What is needed |
Please write out exactly, without any picture, each line from the first in the listing through the line that includes "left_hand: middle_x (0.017".
▼▼▼
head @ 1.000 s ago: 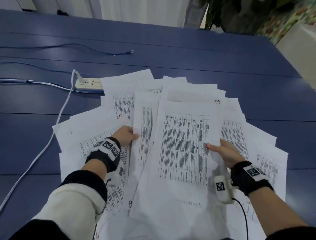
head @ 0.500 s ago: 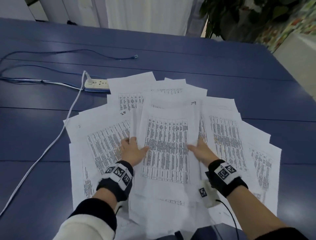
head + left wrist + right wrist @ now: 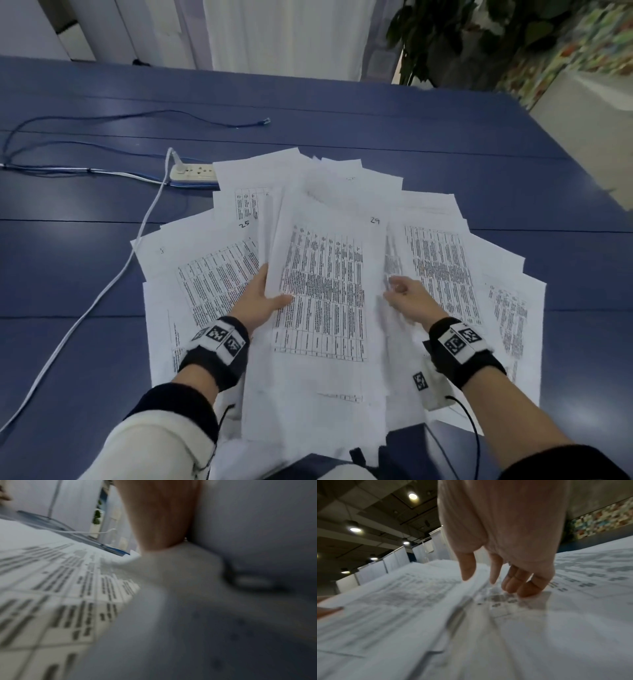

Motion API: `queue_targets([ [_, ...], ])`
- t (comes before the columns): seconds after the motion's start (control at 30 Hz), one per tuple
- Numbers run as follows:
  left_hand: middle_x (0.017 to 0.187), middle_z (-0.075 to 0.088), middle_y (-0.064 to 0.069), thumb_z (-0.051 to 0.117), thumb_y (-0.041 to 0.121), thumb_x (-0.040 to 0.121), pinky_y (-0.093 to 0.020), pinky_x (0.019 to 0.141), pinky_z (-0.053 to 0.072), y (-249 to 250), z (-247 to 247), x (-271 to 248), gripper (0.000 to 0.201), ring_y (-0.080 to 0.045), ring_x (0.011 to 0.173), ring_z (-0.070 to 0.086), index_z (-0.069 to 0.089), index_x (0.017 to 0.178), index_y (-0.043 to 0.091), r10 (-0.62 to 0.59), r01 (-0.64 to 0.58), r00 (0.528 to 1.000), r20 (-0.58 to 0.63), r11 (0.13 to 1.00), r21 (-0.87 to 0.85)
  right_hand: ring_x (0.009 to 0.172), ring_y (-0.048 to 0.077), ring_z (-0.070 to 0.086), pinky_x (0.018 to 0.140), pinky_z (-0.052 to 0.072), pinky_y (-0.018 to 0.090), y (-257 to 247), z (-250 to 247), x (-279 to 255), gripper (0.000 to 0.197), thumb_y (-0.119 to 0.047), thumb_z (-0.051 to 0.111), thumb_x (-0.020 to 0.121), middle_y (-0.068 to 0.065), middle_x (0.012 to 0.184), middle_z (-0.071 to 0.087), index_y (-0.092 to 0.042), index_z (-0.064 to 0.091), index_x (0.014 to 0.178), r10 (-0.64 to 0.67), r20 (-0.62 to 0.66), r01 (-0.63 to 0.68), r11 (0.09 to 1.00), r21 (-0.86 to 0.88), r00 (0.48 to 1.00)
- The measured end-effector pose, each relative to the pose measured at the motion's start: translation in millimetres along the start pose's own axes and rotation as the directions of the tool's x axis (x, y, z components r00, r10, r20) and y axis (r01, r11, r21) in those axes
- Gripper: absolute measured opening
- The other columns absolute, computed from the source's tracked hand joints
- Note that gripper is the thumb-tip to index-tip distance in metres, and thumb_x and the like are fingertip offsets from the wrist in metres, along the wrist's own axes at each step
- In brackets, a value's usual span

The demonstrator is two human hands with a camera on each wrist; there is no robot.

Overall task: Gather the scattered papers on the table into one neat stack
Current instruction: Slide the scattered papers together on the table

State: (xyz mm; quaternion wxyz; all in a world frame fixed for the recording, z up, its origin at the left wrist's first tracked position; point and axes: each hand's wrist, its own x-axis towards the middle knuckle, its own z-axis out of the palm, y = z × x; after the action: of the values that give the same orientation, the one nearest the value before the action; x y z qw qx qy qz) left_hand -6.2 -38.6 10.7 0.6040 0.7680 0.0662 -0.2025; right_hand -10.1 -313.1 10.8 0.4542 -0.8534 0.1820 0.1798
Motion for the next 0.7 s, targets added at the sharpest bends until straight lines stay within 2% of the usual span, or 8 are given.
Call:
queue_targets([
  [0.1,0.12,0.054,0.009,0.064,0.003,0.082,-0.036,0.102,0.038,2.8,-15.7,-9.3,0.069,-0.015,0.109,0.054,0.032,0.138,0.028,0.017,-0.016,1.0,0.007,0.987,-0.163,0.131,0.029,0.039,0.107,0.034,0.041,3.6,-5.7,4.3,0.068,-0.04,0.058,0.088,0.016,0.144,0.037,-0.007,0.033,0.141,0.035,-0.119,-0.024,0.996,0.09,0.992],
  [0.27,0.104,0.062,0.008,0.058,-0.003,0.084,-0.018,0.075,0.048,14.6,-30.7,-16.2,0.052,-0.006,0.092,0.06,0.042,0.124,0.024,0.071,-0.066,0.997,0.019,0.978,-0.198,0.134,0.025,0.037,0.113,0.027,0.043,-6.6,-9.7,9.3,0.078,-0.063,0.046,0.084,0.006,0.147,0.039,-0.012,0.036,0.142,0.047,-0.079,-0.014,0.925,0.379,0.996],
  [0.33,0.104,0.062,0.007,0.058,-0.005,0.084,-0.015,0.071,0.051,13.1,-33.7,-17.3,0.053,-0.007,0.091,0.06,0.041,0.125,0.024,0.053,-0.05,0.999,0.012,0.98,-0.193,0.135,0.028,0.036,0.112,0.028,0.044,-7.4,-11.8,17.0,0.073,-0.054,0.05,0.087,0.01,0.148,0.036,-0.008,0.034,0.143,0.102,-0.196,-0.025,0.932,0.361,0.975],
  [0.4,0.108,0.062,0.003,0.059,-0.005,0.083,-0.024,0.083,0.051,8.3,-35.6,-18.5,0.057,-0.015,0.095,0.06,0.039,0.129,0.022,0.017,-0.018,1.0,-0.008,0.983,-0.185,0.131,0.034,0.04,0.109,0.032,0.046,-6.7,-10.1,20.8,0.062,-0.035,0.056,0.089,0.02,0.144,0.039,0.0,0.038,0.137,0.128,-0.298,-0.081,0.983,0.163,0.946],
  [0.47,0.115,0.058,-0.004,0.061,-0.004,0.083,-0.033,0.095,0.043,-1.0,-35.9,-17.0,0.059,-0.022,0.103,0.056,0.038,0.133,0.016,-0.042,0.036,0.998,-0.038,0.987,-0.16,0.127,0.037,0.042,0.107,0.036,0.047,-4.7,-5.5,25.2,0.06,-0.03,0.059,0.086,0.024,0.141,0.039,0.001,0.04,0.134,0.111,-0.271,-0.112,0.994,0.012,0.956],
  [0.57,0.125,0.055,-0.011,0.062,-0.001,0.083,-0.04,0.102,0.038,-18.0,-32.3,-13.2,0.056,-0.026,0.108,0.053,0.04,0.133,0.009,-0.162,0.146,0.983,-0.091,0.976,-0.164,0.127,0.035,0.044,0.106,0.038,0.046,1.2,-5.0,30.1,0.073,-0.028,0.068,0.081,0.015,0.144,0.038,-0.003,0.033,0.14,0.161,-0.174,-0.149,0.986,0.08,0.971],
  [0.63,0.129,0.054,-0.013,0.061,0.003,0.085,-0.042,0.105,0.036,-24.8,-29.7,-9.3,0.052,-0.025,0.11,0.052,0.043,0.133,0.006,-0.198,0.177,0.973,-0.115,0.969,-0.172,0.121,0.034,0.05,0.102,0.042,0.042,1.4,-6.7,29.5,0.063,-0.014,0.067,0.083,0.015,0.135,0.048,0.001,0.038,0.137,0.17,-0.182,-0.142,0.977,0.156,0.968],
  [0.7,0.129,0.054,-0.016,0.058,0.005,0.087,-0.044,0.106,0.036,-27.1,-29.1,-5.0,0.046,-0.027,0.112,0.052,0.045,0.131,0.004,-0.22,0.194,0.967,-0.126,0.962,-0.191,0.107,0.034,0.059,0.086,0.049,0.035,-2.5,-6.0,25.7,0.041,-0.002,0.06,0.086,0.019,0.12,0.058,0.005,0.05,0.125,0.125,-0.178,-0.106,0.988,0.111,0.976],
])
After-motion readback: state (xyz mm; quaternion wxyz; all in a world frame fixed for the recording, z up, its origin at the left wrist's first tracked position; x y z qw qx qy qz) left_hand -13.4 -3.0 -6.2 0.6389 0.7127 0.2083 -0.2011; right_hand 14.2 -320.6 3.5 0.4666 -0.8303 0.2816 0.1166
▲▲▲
Completed task |
head @ 1.000 s ago: 
head @ 0.500 s ago: 
head + left wrist + right wrist @ now: 

Motion API: `queue_targets([ [_, ...], ])`
- t (comes before the columns): seconds after the motion's start (control at 30 Hz), one per tuple
- Numbers run as follows:
  left_hand: middle_x (0.017 to 0.187), middle_z (-0.075 to 0.088), middle_y (-0.064 to 0.069), thumb_z (-0.051 to 0.117), thumb_y (-0.041 to 0.121), thumb_x (-0.040 to 0.121), pinky_y (-0.093 to 0.020), pinky_x (0.019 to 0.141), pinky_z (-0.053 to 0.072), y (-249 to 250), z (-247 to 247), x (-271 to 248), gripper (0.000 to 0.201), ring_y (-0.080 to 0.045), ring_x (0.011 to 0.173), ring_z (-0.070 to 0.086), index_z (-0.069 to 0.089), index_x (0.017 to 0.178), index_y (-0.043 to 0.091), r10 (-0.62 to 0.59), r01 (-0.64 to 0.58), r00 (0.528 to 1.000), r20 (-0.58 to 0.63), r11 (0.13 to 1.00), r21 (-0.87 to 0.85)

The output is finished and nothing more is needed.